(Provided information Opens)
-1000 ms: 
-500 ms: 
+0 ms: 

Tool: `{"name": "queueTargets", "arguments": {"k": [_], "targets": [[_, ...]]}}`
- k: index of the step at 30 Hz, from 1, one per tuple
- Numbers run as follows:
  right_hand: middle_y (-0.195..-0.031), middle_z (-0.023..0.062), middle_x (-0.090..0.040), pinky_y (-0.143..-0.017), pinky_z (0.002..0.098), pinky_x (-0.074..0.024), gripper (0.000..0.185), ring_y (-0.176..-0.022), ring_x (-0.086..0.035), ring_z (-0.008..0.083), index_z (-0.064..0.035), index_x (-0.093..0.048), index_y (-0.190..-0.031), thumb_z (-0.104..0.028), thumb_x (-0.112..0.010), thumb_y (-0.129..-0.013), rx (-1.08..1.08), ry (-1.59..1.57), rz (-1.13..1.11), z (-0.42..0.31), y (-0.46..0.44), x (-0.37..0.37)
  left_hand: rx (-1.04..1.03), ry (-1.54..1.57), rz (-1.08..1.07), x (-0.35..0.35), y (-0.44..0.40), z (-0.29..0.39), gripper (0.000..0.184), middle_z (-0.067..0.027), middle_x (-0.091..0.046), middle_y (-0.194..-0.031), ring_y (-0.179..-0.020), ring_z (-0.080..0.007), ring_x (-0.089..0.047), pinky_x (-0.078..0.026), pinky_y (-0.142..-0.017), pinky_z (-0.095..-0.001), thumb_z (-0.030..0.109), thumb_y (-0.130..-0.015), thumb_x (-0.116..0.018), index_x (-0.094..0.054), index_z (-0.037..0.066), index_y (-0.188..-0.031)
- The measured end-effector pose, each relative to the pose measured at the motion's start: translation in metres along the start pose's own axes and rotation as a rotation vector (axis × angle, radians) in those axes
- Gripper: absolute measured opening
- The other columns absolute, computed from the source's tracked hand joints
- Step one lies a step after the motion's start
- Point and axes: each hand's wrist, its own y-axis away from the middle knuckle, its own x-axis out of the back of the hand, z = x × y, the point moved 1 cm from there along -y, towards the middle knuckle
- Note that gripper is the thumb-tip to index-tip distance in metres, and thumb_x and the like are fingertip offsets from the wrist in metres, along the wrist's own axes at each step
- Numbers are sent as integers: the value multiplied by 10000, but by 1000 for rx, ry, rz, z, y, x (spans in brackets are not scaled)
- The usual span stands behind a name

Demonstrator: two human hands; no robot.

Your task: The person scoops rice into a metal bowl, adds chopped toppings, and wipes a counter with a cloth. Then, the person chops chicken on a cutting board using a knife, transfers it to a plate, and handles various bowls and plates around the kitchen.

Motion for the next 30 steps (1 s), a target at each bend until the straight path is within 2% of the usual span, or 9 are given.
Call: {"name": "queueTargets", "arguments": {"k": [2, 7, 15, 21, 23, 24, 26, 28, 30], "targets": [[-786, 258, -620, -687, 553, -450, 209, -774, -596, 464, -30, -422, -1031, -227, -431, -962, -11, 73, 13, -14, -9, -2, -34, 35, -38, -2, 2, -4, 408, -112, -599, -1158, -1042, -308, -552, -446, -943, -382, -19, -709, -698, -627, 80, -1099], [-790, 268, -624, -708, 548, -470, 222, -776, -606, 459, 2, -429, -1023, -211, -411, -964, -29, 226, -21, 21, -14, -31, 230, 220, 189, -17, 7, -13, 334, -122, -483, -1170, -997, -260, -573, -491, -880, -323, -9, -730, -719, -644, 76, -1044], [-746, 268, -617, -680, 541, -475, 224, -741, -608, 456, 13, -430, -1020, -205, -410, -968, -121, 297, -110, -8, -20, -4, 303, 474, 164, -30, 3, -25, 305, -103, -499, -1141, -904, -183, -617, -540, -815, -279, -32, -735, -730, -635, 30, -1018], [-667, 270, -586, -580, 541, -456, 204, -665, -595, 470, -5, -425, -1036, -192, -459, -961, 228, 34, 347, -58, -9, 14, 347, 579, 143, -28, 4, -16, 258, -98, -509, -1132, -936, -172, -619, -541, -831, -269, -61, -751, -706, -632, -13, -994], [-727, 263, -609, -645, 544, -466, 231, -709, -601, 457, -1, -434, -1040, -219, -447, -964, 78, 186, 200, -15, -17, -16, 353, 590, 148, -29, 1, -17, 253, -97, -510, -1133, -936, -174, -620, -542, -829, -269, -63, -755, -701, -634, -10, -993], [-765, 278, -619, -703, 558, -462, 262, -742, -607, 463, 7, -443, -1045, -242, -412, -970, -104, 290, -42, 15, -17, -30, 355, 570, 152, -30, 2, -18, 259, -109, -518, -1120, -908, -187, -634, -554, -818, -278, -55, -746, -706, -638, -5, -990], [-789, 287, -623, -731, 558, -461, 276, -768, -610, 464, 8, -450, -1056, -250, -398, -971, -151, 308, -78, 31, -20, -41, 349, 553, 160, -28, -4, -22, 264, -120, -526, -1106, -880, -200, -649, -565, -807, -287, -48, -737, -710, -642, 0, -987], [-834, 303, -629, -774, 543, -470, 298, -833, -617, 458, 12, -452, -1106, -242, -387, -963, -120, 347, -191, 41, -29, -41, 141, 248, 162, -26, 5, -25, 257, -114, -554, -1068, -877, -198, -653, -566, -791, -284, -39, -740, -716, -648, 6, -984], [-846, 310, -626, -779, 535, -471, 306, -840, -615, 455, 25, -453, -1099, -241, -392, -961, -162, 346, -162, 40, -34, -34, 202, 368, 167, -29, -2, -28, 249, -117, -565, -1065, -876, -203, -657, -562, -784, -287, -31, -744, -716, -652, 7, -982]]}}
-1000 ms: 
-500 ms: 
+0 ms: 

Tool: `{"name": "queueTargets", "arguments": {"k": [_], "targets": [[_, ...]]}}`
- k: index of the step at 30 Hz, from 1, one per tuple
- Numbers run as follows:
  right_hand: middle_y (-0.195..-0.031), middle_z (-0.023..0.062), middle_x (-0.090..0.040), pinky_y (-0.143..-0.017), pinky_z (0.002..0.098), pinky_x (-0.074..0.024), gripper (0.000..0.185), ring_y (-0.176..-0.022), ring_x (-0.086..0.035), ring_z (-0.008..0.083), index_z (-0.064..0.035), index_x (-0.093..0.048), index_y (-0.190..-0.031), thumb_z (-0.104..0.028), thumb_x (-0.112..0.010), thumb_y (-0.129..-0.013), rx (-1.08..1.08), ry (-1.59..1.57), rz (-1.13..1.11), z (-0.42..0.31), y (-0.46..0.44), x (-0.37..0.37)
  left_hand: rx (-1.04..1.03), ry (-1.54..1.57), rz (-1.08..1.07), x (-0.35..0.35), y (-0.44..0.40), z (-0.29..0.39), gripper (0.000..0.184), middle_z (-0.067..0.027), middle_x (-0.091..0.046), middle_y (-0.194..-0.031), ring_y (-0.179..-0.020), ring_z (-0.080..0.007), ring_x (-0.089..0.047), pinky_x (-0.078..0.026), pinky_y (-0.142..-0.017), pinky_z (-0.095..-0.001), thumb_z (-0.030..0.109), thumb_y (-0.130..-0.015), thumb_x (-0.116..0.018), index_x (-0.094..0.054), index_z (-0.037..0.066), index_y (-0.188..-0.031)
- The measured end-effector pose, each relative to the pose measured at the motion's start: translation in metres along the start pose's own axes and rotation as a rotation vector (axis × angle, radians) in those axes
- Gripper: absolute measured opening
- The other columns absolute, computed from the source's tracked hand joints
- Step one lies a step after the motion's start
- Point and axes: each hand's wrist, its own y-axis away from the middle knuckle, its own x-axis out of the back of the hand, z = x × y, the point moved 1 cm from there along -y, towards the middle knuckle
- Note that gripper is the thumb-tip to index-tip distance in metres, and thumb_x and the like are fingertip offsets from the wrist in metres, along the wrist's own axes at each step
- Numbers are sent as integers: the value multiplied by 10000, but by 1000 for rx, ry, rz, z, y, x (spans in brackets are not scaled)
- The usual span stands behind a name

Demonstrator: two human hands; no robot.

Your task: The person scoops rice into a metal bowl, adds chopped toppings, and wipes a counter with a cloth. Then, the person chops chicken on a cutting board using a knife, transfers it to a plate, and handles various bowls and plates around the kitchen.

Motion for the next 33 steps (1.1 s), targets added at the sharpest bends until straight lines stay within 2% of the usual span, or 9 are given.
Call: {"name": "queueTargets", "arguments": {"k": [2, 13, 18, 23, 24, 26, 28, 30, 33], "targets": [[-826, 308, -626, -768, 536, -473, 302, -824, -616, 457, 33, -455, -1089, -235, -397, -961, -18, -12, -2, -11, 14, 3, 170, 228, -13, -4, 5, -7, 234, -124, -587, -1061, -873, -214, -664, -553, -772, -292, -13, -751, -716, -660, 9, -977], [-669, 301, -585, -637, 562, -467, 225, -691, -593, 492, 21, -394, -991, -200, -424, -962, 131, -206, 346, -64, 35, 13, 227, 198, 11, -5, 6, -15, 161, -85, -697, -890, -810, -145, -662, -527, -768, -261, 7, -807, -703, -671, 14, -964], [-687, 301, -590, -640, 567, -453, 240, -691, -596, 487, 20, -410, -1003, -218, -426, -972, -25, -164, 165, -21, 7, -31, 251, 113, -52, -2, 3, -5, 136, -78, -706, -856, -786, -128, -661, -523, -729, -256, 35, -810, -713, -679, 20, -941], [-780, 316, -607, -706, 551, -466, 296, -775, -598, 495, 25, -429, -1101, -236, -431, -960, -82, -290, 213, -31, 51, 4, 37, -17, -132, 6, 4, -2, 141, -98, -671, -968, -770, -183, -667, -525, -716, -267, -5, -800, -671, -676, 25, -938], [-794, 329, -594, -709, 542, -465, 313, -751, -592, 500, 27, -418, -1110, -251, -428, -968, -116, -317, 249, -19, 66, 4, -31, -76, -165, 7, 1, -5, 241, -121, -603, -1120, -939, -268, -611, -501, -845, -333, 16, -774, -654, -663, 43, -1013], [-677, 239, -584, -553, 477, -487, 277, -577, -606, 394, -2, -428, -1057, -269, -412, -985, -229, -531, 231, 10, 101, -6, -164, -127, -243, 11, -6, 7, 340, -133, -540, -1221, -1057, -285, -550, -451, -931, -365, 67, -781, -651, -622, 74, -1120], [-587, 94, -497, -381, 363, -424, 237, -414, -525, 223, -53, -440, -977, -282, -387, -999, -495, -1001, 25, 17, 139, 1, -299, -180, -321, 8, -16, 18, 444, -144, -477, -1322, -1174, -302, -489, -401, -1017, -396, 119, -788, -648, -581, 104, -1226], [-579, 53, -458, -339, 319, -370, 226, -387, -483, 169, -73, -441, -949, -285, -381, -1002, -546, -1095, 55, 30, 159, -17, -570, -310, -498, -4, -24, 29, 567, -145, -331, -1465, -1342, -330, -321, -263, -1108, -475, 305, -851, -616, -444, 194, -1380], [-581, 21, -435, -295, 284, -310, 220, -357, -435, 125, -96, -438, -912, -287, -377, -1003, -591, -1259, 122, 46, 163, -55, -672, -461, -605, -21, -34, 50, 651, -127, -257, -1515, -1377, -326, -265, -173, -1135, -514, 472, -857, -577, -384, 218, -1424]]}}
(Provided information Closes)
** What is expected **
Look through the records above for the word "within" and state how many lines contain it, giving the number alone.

** Reply to the exercise **
2